Di Indonesia sendiri, Kementerian Kesehatan melaporkan ada sekitar 700 ribu orang dengan HIV/AIDS atau ODHA di Indonesia. Namun baru sekitar 47 persen yang mengetahui statusnya sebagai pengidap HIV. Dari jumlah itu pun baru 15 persen yang menjalani pengobatan ARV. Padahal, selain gratis, obat HIV sudah bisa dijangkau di 1.000 fasilitas kesehatan di seluruh Indonesia. Di beberapa wilayah bahkan obat sudah disediakan di tingkat puskesmas.
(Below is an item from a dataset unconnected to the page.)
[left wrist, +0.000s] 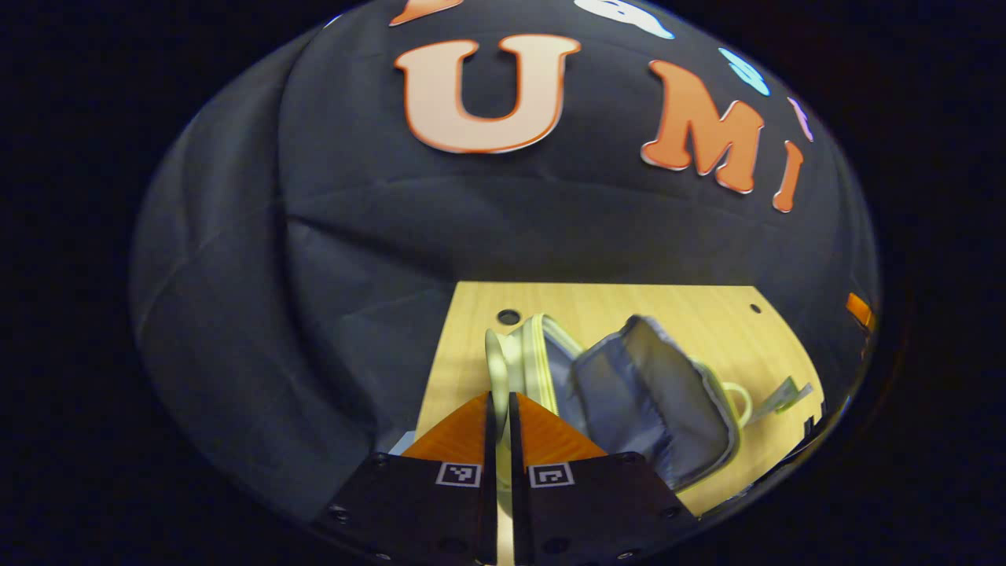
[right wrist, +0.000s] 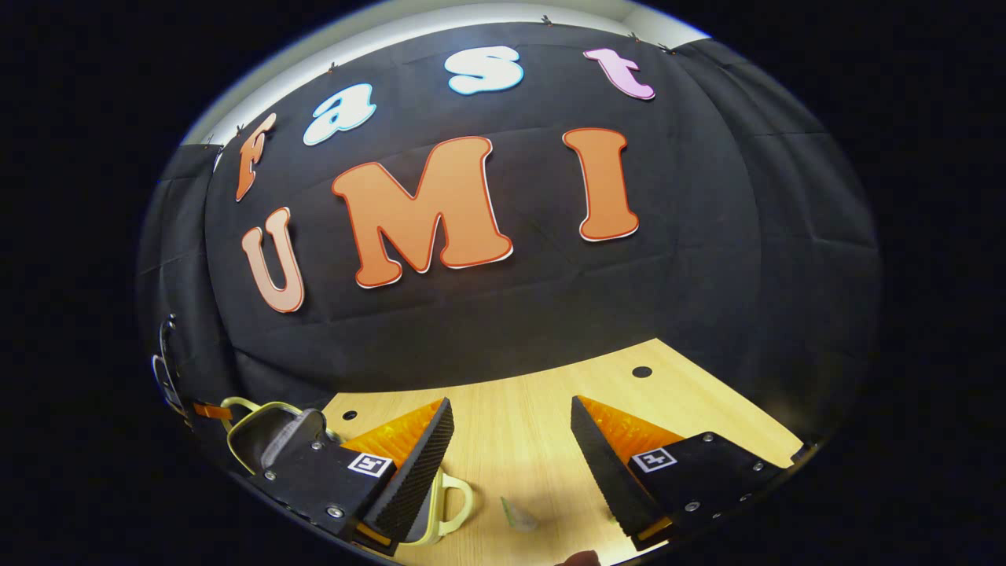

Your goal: First open the suitcase, pack the skin care products into it, and then close the suitcase.

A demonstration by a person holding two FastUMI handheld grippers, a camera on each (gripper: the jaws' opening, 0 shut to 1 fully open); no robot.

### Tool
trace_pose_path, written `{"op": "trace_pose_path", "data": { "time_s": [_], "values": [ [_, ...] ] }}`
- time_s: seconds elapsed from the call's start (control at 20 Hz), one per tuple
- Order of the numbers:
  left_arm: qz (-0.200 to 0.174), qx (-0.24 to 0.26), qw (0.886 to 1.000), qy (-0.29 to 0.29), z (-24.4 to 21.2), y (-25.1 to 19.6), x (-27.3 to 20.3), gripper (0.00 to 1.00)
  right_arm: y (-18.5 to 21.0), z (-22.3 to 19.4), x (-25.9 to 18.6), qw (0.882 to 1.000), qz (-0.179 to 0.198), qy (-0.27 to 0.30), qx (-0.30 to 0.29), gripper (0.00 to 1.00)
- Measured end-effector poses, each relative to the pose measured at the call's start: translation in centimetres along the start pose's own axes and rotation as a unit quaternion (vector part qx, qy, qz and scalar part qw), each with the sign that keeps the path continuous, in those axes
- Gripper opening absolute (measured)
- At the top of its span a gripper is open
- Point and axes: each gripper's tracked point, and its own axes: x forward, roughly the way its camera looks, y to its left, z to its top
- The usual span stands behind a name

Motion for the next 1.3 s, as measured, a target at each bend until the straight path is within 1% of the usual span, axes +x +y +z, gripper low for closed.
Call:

Di Inggris, lembaga National Aids Trust melaporkan 97 persen pengidap HIV yang menjalani pengobatan ARV di negara itu sudah tak terdeteksi mengidap virus. "Ini bisa meyakinkan orang-orang yang hidup dengan HIV untuk menjalani pengobatan," ujar Kepala Eksekutif National Aids Trust, Deborah Gold. Hasil penelitian ini, kata dia, memperkuat pentingnya orang rutin melakukan tes HIV, yang pada akhirnya dapat mengakhiri penularan virus secara keseluruhan pada masa depan.
"Jika kita tidak mengurangi keterlambatan diagnosis, akan selalu ada orang yang tidak mengetahui status HIV mereka dan karena itu tidak dapat mengakses pengobatan," kata Gold. "Kami berpikir temuan dari penelitian ini bisa sangat kuat meruntuhkan beberapa hambatan untuk pengujian di masyarakat, di mana masih ada banyak stigma di sekitar HIV."
Myron S. Cohen dari UNC Institute for Global Health dan Infectious Diseases, Chapel Hill, North Carolina, mengatakan perlu dibuat strategi baru untuk mendorong orang-orang yang berisiko terinfeksi HIV mau melakukan tes supaya mengetahui status mereka. "Tidak mudah membuat orang mau melakukan tes HIV atau mendapatkan akses pengobatan. Selain itu, masih ada ketakutan, stigma, homofobia, dan kekuatan sosial merugikan lainnya yang mengganggu pengobatan HIV," ujar dia.
Dokter sekaligus aktivis HIV/AIDS asal Bandung, Ronald Jonathan, membenarkan efektivitas pengobatan ARV mampu "menyembuhkan" orang yang terinfeksi HIV. "Banyak pengidap HIV yang kini bisa beraktivitas dan hidup normal layaknya orang sehat biasa." Meski begitu, ia mengakui masih banyak tantangan agar pengobatan ini bisa sukses. "Kuncinya kedisiplinan, karena pengobatan ini harus dijalani seumur hidup oleh pengidap HIV."
Seseorang yang menjalani pengobatan ini memang harus berkomitmen. Selain harus minum obat setiap hari seumur hidupnya, mereka harus minum obat sesuai dengan dosis yang sudah ditentukan dokter pada jam yang sama setiap hari. "Sebagian pengidap HIV tak melanjutkan pengobatan karena merasa jenuh," ujar Ronald.
Adapun pada Ramadan ini, Ronald mengatakan, pengidap HIV yang menjalani terapi ARV tetap bisa menjalankan ibadah puasa. Meski harus meminum obat sesuai dengan jadwal, menurut Ronald, pasien bisa menggeser jadwal minum obatnya ketika waktu berbuka dan sahur. "Ini termasuk mereka yang harus meminum obat ARV per 12 jam," ujar dia. Pergeseran jadwal ini dilakukan selama Ramadan. Setelah 30 hari berpuasa, jadwal minum obat kembali ke jadwal semula yang ditentukan dokter.
Ronald menyatakan ibadah puasa juga bisa mendatangkan manfaat bagi penderita HIV. "Puasa yang dijalankan sungguh-sungguh bisa mendatangkan rasa damai dan ketenangan batin bagi yang menjalankannya." Hal ini, kata Ronald, baik bagi kesehatan tubuh. "Karena ketenangan batin dan pikiran bisa meningkatkan kekebalan tubuh."